Jey se levanta algo desconcertado y, tras alcanzar a la chica, cruza la mano por debajo de su pelo para tirar de uno de los extremos que adornan el lazo. En esta ocasión no retorna a su estado original una vez deshecho, con lo que el vínculo se desactiva momentáneamente.

—Le diré a Linka que le haga unos arreglos al conjuro.

—Bien. Es lo menos que puedes hacer —en su cabeza sonaba casi como un «gracias»—. Y asegúrate también de que deje un tiempo de reacción y no se ensañe a la mínima. Parece que hasta lo disfruta.

Jey asiente, recula unos pasos y toma asiento sobre la cama de detrás.

—Deberías dormir algo. Deberíamos... —se corrige. Suelta un bostezo—. Mañana nos espera un día largo.

Ahora es Sadira quien frunce el ceño.

—¿Qué vamos a hacer?

—Cruzaremos la Zona Negra. Tu ayuda nos será muy útil. Se tarda semanas en bordearla y, según mis cálculos, atravesándola llegaremos al otro lado en un par de días.

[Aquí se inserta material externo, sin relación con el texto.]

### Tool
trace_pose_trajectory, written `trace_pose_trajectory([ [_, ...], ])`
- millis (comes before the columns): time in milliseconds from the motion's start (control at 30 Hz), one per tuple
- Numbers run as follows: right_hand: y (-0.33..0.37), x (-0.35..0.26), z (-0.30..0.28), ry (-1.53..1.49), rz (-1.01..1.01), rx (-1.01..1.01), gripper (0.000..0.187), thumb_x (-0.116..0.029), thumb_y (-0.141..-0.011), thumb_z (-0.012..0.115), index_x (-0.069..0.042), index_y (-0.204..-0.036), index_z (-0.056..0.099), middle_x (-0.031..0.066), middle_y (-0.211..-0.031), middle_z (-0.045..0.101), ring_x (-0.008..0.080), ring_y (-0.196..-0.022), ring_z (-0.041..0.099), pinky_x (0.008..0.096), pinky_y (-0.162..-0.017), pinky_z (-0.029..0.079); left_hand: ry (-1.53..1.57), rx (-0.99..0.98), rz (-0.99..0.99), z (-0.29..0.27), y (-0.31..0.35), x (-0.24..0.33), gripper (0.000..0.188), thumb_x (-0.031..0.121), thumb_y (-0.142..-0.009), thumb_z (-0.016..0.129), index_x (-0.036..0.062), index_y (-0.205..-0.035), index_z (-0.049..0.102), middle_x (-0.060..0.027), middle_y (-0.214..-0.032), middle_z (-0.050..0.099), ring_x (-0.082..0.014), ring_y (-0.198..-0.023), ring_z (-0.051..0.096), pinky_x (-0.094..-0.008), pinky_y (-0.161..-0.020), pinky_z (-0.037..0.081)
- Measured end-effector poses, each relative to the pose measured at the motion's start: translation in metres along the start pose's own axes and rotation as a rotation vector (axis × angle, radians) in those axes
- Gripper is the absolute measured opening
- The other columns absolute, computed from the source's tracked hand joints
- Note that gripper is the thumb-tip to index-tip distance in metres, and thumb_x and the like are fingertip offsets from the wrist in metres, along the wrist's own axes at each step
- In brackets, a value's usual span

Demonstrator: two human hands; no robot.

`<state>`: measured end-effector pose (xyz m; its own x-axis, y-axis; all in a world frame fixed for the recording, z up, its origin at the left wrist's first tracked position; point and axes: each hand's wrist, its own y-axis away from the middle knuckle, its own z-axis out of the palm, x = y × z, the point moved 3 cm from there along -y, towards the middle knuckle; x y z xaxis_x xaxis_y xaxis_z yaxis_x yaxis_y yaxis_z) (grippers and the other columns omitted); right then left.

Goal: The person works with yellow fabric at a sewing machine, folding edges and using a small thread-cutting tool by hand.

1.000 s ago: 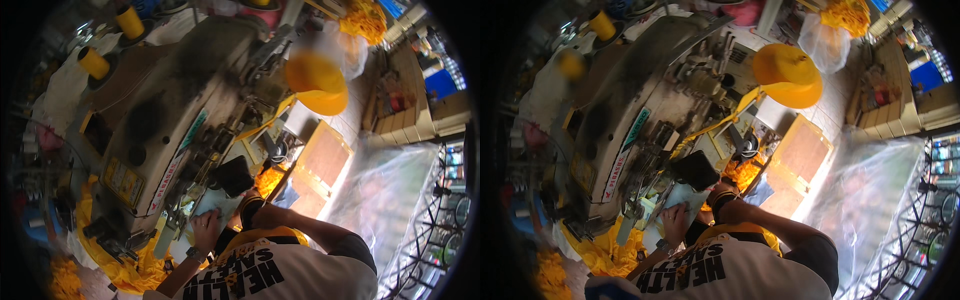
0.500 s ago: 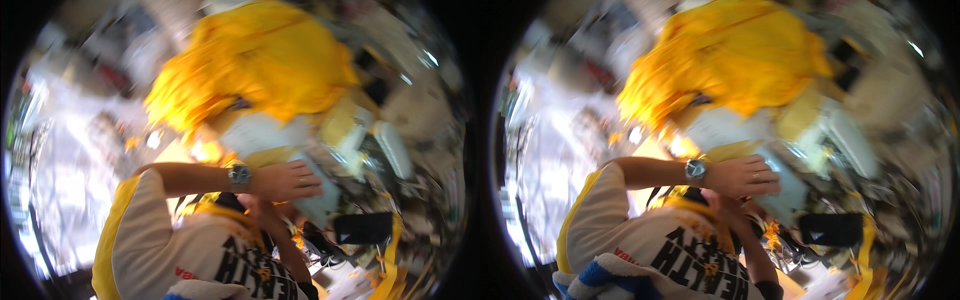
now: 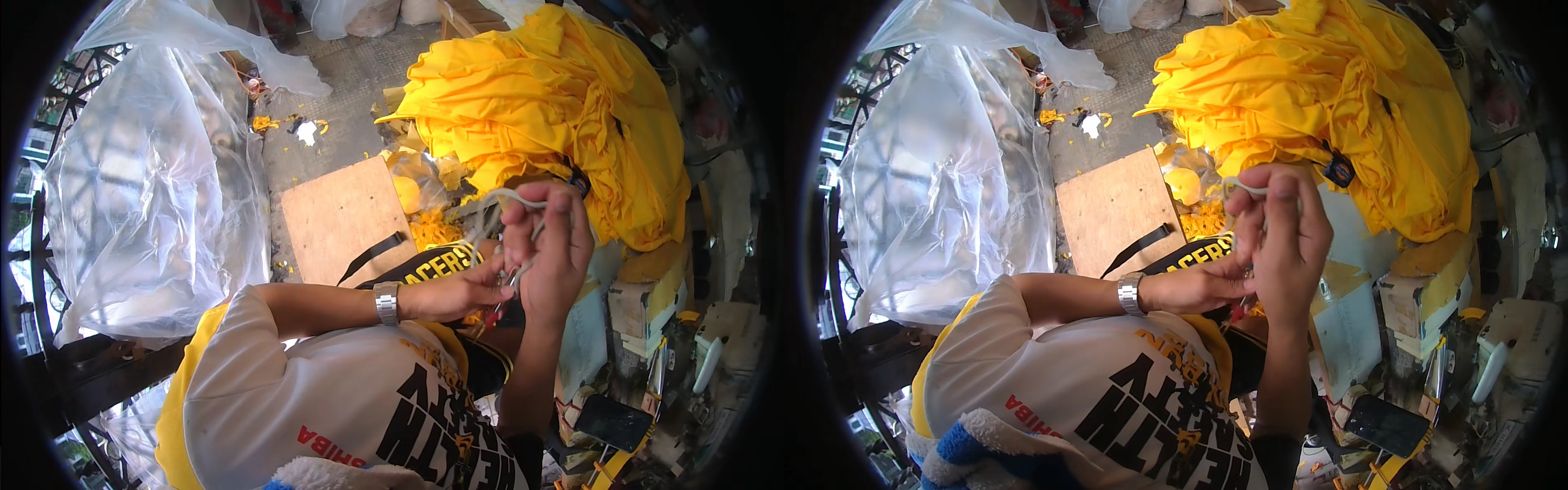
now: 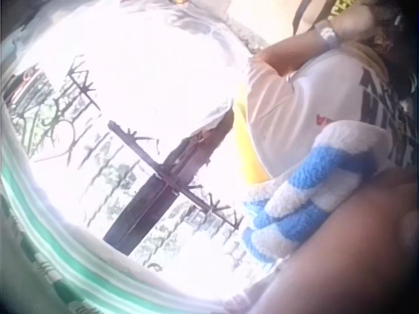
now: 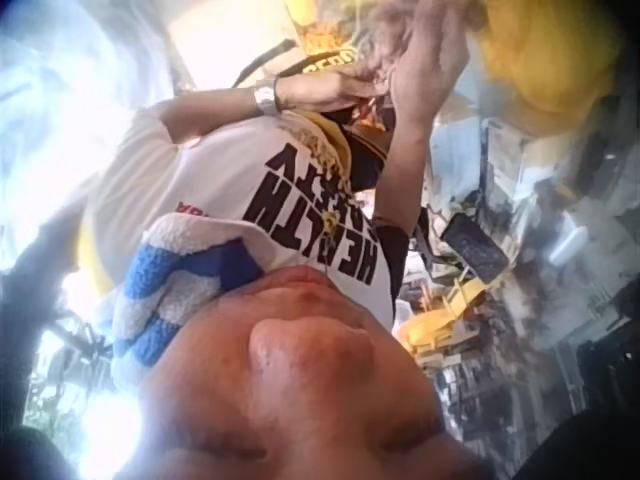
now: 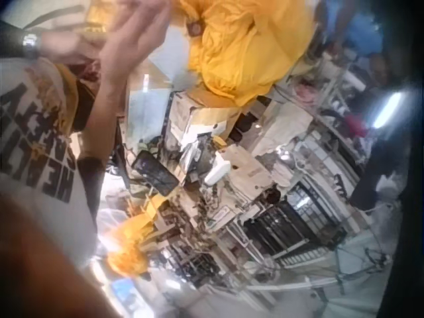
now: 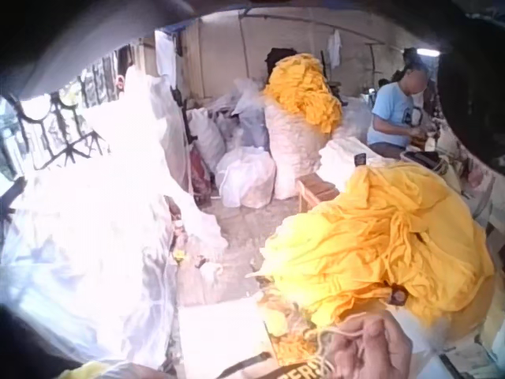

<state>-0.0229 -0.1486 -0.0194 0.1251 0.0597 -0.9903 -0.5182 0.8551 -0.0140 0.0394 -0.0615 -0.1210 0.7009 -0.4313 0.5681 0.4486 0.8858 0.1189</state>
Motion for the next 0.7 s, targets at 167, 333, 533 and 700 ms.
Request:
trace_pose_trajectory([
  [167, 0.008, 0.036, 0.004, 0.685, -0.315, -0.133, 0.037, -0.015, -0.095, 0.058, -0.001, -0.130, 0.053, 0.0141, -0.105, 0.066, 0.0203, -0.091, 0.064, 0.0298, -0.081, 0.051, -0.977, 0.070, 0.183, -0.084, 0.024, 0.085, 0.033, 0.022, -0.094, 0.064, 0.0077, -0.121, 0.052, -0.0015, -0.093, 0.060, -0.0117, -0.077, 0.055, -0.0253, -0.064, 0.045],
  [333, 0.169, 0.126, -0.099, 0.913, 0.200, 0.465, 0.020, -0.011, -0.094, 0.058, 0.002, -0.107, 0.066, 0.0184, -0.092, 0.069, 0.0329, -0.084, 0.067, 0.0370, -0.077, 0.051, -1.763, 0.891, -0.214, -0.314, 0.123, 0.142, 0.024, 0.029, -0.086, 0.063, 0.0059, -0.093, 0.062, -0.0190, -0.086, 0.067, -0.0386, -0.084, 0.064, -0.0459, -0.070, 0.049],
  [533, 0.398, 0.289, -0.124, 1.095, 0.433, 0.406, 0.017, -0.011, -0.079, 0.065, -0.005, -0.095, 0.060, 0.0181, -0.095, 0.061, 0.0362, -0.087, 0.061, 0.0417, -0.074, 0.048, -1.758, 0.725, -0.716, -0.389, 0.117, 0.120, 0.064, 0.065, -0.065, 0.076, 0.0037, -0.080, 0.065, -0.0164, -0.083, 0.069, -0.0341, -0.080, 0.067, -0.0432, -0.066, 0.050],
  [700, 0.399, 0.342, -0.111, 0.528, 0.874, 0.495, 0.015, -0.013, -0.080, 0.062, -0.007, -0.094, 0.058, 0.0152, -0.093, 0.059, 0.0337, -0.084, 0.060, 0.0421, -0.072, 0.047, -1.797, 0.851, -0.609, -0.363, 0.122, 0.109, 0.073, 0.065, -0.067, 0.074, 0.0022, -0.103, 0.066, -0.0187, -0.098, 0.070, -0.0361, -0.094, 0.067, -0.0463, -0.080, 0.051],
])
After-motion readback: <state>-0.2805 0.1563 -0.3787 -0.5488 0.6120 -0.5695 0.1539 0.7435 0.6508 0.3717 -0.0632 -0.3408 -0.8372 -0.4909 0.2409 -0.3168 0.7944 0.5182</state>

—Pensaba que no había nada de interés más allá de la Zona Negra.

—El interés es muy relativo. Todos los lugares a un radio de más de veinte kilómetros desde la Ciudadela dejaron de importar a medida que los Terrenales perdían su capacidad para volar. En cuanto dejaban de ser accesibles ni merecían su atención ni suscitaban la más mínima curiosidad.

A decir verdad, los antiguos Terrenales dejaban bastante que desear. ¿Para qué iban a invertir sus esfuerzos en conservar parte de su legado cuando podían simplemente renegar de su existencia? Los «antiguos Terrenales»... como si la población actual fuese diferente. Jey continúa su explicación:

—Pero lo realmente especial se esconde ahí fuera, en la lejanía, mucho más allá de nuestra zona de confort.

—¿Es que vamos a visitar algún lugar oculto? ¿Prohibido? ¿Inexplorado? ¿Tal vez custodiado por un Etéreo, como el Templo Premonición? —la frustración que había estado acumulando se transforma en entusiasmo a los pocos segundos.

—Nada de eso. De hecho, nuestro destino es un lugar de lo más tranquilo. Allí a donde nos dirigimos la magia de los ángeles se inhibe, al igual que el resto de nuestras capacidades sobrehumanas. No se sabe con exactitud qué fenómeno lo causa, pero la cuestión es que ese territorio nos convierte prácticamente en...

—Humanos —obvia—. ¿Por qué querría un ángel sentirse humano? Con lo que se enorgullecen de su especie...

—No un ángel corriente: un Misionero. Si van a bajar a la Tierra para ayudar a los humanos, el primer paso es entenderlos, ponerse en su lugar... rebajarse si es preciso. Es un método más de entrenamiento: allí trabajamos la empatía.

—Es decir... que vamos a llevar a tu clase de excursión.

—Hubo un tiempo en que también era tu clase, ¿recuerdas? —claro que lo hace, hasta echa de menos esa época en que su relación era de alumna-instructor y no de siervo-señor—. Aunque claro que todos tus compañeros completaron su formación hace milenios —la astilla clavada en su pecho por su sueño insatisfecho se adentra unos milímetros más.

—Quién quiere una insignia de Misionero teniendo un bonito par de alas... —masculla por lo bajo.